C’est à Sementron, le mardi 4 juillet, que nous retrouvons Arnaud Delestre, président de la Chambre d’agriculture de l’Yonne et agriculteur à Thury. Nous le rejoignions dans sa moissonneuse-batteuse, en pleine récolte du colza. « On (avec Loïc Guyard et François Coupechoux avec qui il fait la moisson en commun) a commencé de récolter les colzas le dimanche 2 juillet. On est un peu déçu en règle générale avec les colzas cette année. Je pense que le mois de mai qui a été très chaud en est la cause. Cela a stoppé le grossissement des grains, ce qui donne des rendements plutôt faibles alors que la récolte s’annonçait prometteuse dans le secteur », constate-t-il. « On espérait que les colzas dépassent les 30 q/ha voire les 35 q/ha. Force est de constater qu’on sera en dessous de 30 q/ha et même plus près de 20-25 q/ha ».
Quant à son regard sur la récolte des orges d’hiver ? « Je suis plutôt satisfait des rendements, ce qui semble être le cas de la majorité des agriculteurs du département. Il y a peut-être quelques problèmes sur la qualité, notamment sur le calibrage. Le coup de chaud de fin mai - début juin a fait que là aussi, les grains sont assez petits. Mais en quantité, en règle générale, c’est plutôt très bon, même si les prix on tendance à baisser en ce moment. Dans notre secteur, on est entre 60 et 70 q/ha, dans des terres argilocalcaires superficielles, ce qui est au-dessus de la moyenne des dernières années », indique Arnaud Delestre.

La pluie menace les blés

Au moment de notre rencontre, la récole des blés n’avait pas encore commencés dans le secteur. Et Arnaud Delestre pointait une inquiétude. « Le souci est l’alternance de passage pluvieux. On a des giboulées assez régulières qui stoppent la récolte pendant quelques heures. Cela pourrait devenir problématique et atteindre la qualité si jamais les blés sont à maturité. Chaque pluie peut faire baisser le PS, qui déjà de base pourrait ne pas être très élevé compte tenu du coup de sec de fin mai - début juin », explique l’agriculteur. « Je suis assez inquiet pour ceux qui sont dans des terres à cailloux où les potentiels sont déjà atteints, cela se voit à l’œil. Je pense que les blés devraient connaître de grosses hétérogénéités en fonction des dates de semis, des variétés et de la qualité des terres ».

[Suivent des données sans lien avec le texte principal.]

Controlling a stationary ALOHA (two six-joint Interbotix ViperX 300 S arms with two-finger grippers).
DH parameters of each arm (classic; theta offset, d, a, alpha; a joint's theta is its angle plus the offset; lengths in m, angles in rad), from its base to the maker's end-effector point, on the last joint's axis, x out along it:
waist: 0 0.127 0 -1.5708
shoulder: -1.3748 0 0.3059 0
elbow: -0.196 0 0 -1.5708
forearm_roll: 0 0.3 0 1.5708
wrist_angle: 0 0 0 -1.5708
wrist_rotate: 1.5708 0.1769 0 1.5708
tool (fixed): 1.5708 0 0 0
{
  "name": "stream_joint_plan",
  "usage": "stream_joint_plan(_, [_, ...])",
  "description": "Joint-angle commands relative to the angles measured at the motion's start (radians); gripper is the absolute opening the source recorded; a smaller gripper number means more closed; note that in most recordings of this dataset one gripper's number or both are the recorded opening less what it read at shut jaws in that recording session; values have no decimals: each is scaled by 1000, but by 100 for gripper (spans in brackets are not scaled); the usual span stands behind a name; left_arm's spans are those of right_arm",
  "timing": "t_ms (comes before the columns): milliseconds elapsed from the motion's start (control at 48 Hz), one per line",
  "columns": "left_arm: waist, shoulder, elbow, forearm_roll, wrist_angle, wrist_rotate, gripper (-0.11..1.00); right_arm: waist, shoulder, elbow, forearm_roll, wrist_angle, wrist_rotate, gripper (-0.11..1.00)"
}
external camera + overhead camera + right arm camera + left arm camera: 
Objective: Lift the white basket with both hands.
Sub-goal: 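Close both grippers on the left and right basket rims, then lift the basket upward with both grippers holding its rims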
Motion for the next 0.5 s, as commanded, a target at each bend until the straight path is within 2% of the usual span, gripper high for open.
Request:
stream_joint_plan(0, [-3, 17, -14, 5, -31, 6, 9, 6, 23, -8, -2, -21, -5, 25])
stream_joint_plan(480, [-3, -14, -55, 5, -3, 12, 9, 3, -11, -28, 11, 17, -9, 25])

L’effet ciseaux de la guerre en Ukraine

Dans le premier volet de « la moisson des présidents » (voir édition 1739 du vendredi 7 juillet, ndlr), nous demandions à Damien Brayotel, président de la FDSEA de l’Yonne et agriculteur à Saint-Julien-du-Sault, si l’inquiétude pour l’économie des exploitations pour les années à venir, exprimée il y a un an, avec les prix des intrants qui avaient flambé, à la suite du conflit russo-ukrainien, était toujours d’actualité avec une moisson prometteuse annoncée cette année. À cette même question Arnaud Delestre estime que « l’effet ciseaux, j’ai tendance à penser qu’il faut le comparer sur plusieurs années, c’est mon côté optimiste. Il faut rappeler qu’en 2022, on a eu une très bonne récolte avec des engrais peu chers. En 2023, les engrais ont en effet été achetés à des prix très élevés. Mais la récolte sera peut-être meilleure en qualité que l’année précédente, même si les prix sont en baisse, au moins 100 €/t de moins sur chaque culture. L’avantage c’est qu’en même temps que le prix des céréales diminue, celui des intrants fait de même », analyse-t-il. « Les prix sont en train de se tasser. C’est pour cela que selon moi il faut regarder l’impact économique sur plusieurs années. Cette année, s’il y a la quantité, et en fonction de ce que donneront les blés, on pourrait à nouveau avoir une récolte plutôt correcte en moyenne dans le département. Toutefois, il est certain que cet effet ciseaux se ressentira dès cette année dans certains secteurs », conclut-il.